1. Deal with Byron Brown to suppress city turnout in general election, with no Republican mayoral candidate.

2. Deal with Byron Brown, Steve Casey, and Steve Pigeon to manufacture a “bipartisan” Collins-friendly legislative bloc where a few opportunistic Democrats join with Collins-beholden Republicans to elect Barbara Miller-Williams as chair.  (Miller-Williams’ request for $300,000 for the Colored Musicians’ Club was notably the only legislative funding increase that Collins didn’t kill).

3. Allegedly cutting additional deals to help other Democratic candidates who are allied with the Pigeon/Casey forces in future races.

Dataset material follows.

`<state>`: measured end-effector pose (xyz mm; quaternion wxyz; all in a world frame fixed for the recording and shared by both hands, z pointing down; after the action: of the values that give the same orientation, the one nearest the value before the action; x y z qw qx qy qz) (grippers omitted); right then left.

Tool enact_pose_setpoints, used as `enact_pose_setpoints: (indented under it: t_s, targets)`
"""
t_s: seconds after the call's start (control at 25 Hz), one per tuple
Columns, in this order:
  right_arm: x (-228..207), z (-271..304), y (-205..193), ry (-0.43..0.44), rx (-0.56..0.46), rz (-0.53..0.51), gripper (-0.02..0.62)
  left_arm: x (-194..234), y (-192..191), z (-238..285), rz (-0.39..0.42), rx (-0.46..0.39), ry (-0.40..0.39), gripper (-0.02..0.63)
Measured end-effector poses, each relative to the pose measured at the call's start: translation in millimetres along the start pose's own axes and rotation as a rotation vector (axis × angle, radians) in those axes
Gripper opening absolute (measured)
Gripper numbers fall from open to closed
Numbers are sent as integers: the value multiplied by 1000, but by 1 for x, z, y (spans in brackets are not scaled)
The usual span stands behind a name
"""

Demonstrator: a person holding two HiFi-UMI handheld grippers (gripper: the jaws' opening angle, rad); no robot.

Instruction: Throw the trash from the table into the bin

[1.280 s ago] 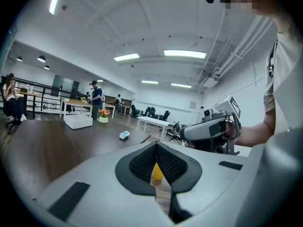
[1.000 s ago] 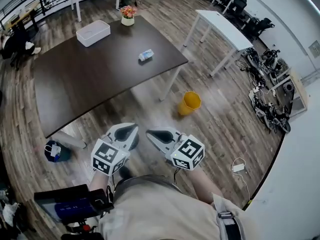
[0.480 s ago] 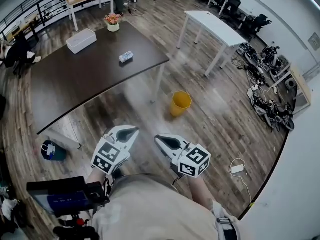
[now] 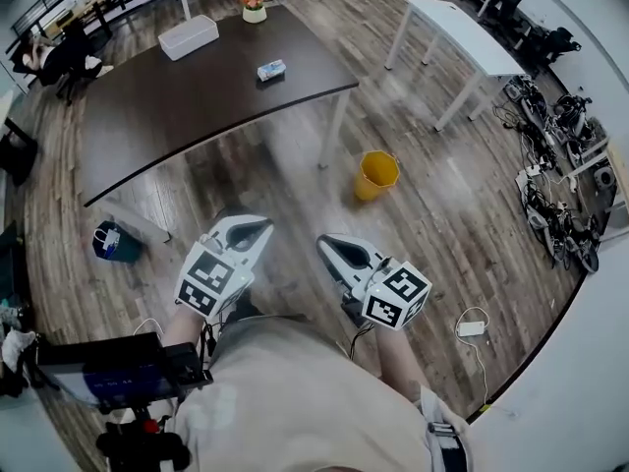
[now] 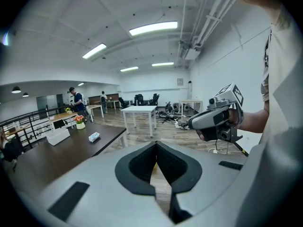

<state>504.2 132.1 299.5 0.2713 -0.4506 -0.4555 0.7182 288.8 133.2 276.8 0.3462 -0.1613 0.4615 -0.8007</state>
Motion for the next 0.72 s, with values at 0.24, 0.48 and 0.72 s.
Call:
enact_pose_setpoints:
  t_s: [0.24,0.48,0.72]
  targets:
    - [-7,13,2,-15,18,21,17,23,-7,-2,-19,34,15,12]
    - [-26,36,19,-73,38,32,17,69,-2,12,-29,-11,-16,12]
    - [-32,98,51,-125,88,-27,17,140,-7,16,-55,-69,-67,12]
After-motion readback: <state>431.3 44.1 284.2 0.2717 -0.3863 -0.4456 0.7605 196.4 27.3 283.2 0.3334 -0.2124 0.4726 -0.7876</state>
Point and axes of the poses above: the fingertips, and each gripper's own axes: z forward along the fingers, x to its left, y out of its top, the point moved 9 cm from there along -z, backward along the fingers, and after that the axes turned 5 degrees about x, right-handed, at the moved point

4. Let’s never forget how he conveniently appointed Kathy Konst to a county appointment (for which she has no background or qualifications) solely to manufacture a win for Dino Fudoli in LD-5.  Fudoli and Collins worked tirelessly to keep Konst’s replacement, Diane Terranova, off the ballot, prohibiting her ability to campaign until one week before the election.  (That is, in a nutshell, a display of Collins’ lack of character, as far as I’m concerned.)  What’s the over-under on how many months into 2010 Konst will remain in her job, now that her real work is done?

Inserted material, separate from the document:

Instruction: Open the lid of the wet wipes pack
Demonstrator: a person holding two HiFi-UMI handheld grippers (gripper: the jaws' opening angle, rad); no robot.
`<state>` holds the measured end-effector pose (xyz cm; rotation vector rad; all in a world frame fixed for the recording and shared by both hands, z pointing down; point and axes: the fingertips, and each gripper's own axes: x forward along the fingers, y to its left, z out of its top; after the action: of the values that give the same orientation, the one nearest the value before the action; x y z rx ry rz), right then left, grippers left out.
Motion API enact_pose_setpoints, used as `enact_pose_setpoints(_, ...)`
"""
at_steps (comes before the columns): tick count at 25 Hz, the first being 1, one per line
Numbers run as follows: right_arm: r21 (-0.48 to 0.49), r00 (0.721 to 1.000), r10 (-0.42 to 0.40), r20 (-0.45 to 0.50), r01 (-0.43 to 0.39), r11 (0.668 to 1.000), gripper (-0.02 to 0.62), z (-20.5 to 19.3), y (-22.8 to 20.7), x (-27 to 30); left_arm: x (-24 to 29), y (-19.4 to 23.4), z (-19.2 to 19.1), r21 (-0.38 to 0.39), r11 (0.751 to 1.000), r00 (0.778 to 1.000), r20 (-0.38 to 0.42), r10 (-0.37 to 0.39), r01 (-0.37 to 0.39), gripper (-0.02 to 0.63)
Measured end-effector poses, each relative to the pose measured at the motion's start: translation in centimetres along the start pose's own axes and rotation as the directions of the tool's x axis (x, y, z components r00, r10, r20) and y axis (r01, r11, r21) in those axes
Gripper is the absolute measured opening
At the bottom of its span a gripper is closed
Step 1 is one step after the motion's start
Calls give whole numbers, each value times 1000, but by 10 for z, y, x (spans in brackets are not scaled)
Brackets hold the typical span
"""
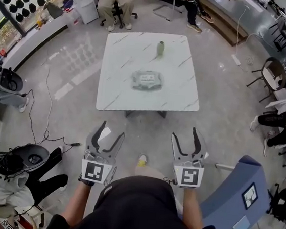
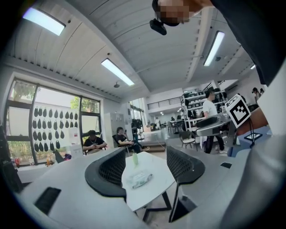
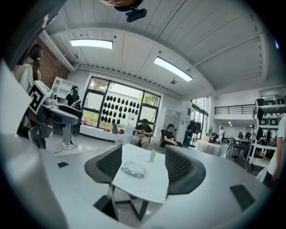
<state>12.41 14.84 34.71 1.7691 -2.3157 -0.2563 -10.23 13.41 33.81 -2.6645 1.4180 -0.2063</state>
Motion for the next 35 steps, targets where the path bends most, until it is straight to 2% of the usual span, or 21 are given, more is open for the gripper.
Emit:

All of this culminates into this week’s legislative wrangling over the 2010 budget, Collins’ vetoes, and the legislative override.  Specifically, Collins vetoed every single increase, maintaining funding of all currently funded culturals at last year’s levels (with the notable exception of the Colored Musicians’ Club, as mentioend above), vetoed a proposal to fund a PUSH program to stabilize vacant homes in the county, and informed some new recipients like the Botanical Gardens hat they’d get no funding.

The legislature met to override Collins’ vetoes.

Collins announced that he will not sign checks to those culturals in excess of what he set forth in his veto, and declared some of the legislature’s allocations to be “null and void”.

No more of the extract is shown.